И вот тут она заплакала. Она не закрывала ладонью лица, слезы текли по ее морщинистым щекам, сбегали на шею, на черную нитку с оловянным крестиком…
— Рада, что навестил. Ты же родной мне человек. Сыночка моего друг. Только не говори ему, если будет звонить, что больна. Он впечатлительный, хватит с него одного инфаркта… пусть там живет… там хорошую музыку везде играют… он звал меня, да куда мне, корове, на их паркеты… мне и тут хорошо…
Я вдруг подумал, что она, привыкшая быть сильной, самостоятельной, надорвалась, таская при переезде мебель… Помню, еще в том доме, в кофте, дряненькой юбке, в ботах, простоволосая, бегает по двору от машины к дверям — ворочает мешки с каменным углем. А мы, молодые дураки, смотрим и восхищаемся — вот богатырь мамаша…
Я поискал глазами — она сюда перевезла весь свой нехитрый скарб: фанерный шкаф с розовыми пластмассовыми ручками, тяжелый комод из лакированного дерева цвета сургуча и, конечно, икону… Вон она, в углу, эта черная вогнутая доска, в которой угадываются три нимба и страшные провалы вместо глаз… так я и не разглядел толком — божественная Троица там либо трое неких святых…

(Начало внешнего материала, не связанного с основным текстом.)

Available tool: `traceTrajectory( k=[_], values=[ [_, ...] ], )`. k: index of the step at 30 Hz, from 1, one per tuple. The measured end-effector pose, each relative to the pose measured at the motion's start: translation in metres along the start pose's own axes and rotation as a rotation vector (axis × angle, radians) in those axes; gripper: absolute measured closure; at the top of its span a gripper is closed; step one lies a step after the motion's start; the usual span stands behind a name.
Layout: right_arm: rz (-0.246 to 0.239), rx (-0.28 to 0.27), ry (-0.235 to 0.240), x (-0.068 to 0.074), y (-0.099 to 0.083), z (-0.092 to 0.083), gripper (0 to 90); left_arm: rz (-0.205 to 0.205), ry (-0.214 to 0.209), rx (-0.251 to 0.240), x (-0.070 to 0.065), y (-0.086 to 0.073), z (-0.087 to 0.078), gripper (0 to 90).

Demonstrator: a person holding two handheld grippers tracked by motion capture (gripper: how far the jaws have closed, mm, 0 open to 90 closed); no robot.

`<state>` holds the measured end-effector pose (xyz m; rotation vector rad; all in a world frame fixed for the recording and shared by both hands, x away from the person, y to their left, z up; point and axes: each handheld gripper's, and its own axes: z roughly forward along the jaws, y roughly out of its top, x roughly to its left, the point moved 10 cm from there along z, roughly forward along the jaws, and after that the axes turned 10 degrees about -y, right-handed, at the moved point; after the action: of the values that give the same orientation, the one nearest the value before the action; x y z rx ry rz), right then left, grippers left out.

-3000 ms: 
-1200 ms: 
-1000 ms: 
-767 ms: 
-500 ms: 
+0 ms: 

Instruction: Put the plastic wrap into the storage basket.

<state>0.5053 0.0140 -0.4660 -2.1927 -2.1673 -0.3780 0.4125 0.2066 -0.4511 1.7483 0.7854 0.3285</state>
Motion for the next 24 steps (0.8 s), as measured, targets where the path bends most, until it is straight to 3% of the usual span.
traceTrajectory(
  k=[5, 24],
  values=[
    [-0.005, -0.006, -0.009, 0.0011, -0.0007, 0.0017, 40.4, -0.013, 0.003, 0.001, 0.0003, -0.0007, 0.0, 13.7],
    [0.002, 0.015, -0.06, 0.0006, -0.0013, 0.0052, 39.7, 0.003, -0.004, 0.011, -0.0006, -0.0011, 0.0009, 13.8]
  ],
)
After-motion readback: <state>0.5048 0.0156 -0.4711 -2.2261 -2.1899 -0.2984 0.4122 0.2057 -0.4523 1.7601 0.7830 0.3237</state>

А вот сундука не видно. Оставила, выкинула? Может быть, в дальней комнате стоит? А скорее всего, на привычном месте — на кухне.
Я поймал на себе взгляд бабы Шуры… и почему-то — я почувствовал это — покраснел.
— Вот, теть Шур… — засуетился я, доставая шампанское, конфеты и колбасу. — Танька моя в санатории, далеко… шел… думаю, дай зайду… может, вместе выпьем?
Она не смеялась и не плакала — продолжала внимательно смотреть на меня.
Потом хрипло сказала, почти прошептала:
— Стакан возьми на полке… я уж не буду… а ты выпей.
Я откупорил бутылку, облил брюки себе и пол теплой пенной жидкостью.
— Извините… я сейчас вытру…
— Не надо, — баба Шура наконец улыбнулась. — Пусть пахнет.
— Но конфету-то будете?
— Потом. Ты пей.
Я выпил и вмиг опьянел. Хотел спросить, а где же сундук, не спросил, но еще больше смутился и еще больше опьянел. Я словно перенесся в те далекие годы.
— Тетя Шура… — сказал я. — Простите меня… однажды с одной девчонкой среди ночи поднял вас… мы случайно тогда познакомились в самолете… ей было негде переночевать…
— О чем ты говоришь? — тоненьким, словно придавленным голосом удивилась она. — Я и не помню. Да не было этого, чтобы ты ночью… с чужой девчонкой…
— Да было. Ты еще меня на сундук положила…
— Ты, наверное, путаешь. — Она развернула пальцами смятый платочек и утерла наконец слезы с лица. — Да разве ты мог свою Танечку… на какую-то лахудру…
Да не на какую-то, мог я сказать, она красавица была… девушка странной, восточной красоты… Но не стал ничего объяснять. Впрочем, инсульт — болезнь разрушительная, баба Шура и вправду могла забыть.
— Я пойду? — сказал я, вставая.
— Если тебе не противно рядом со мной… ты уж вино-то допей… Мне приятное сделаешь.
Я пил, давясь пузырьками, шампанское возле больной старухи, а она лежа смотрела на меня и тихо плакала. Я никогда не забуду эту бутылку шампанского, этот граненый липкий стакан.
Зачем я пил? За что я тогда пил? Наверное, пил за здоровье этой замечательной женщины… за здоровье ее детей, моих старых друзей… за хрупкую красоту этого мира… пропивал свою глупую юность…
Как в ужасных фильмах, четко отмерял время дешевый будильник — он стоял рядом с кроватью, на полу. Зачем бабе Шуре будильник? Наверное, чтобы вовремя лекарства пить? Но никаких лекарств я рядом не вижу… только этот резиновый шар… и какие-то трубки…
Или это вечная привычка всю жизнь работавшей женщины?
Глядя на плачущую бабу Шуру, мне самому захотелось в эту минуту навзрыд расплакаться. Но в лице ее вновь мелькнуло что-то от прежней бабы Шуры… тень ее веселой улыбки, великой проницательности…
— Шалопай ты шалопай… А эта… хоть красивая была?
— Очень, — ответил я, глядя в пол.
— Конечно, жаль, — пробурчала баба Шура и добавила ну почти прежним своим, смешливым голосом: — Чего не бывает. Ладно, беги! Спасибо, что навестил.
Уже отрезвевший, я отошел к дверям.
— Если сынок позвонит, скажи… у меня все хорошо…
— Конечно.
И я вышел в красный мир закатного солнца. Стояла лютая жара. Говорят, планету ждет апокалипсис. Но, может быть, телевидение преувеличивает.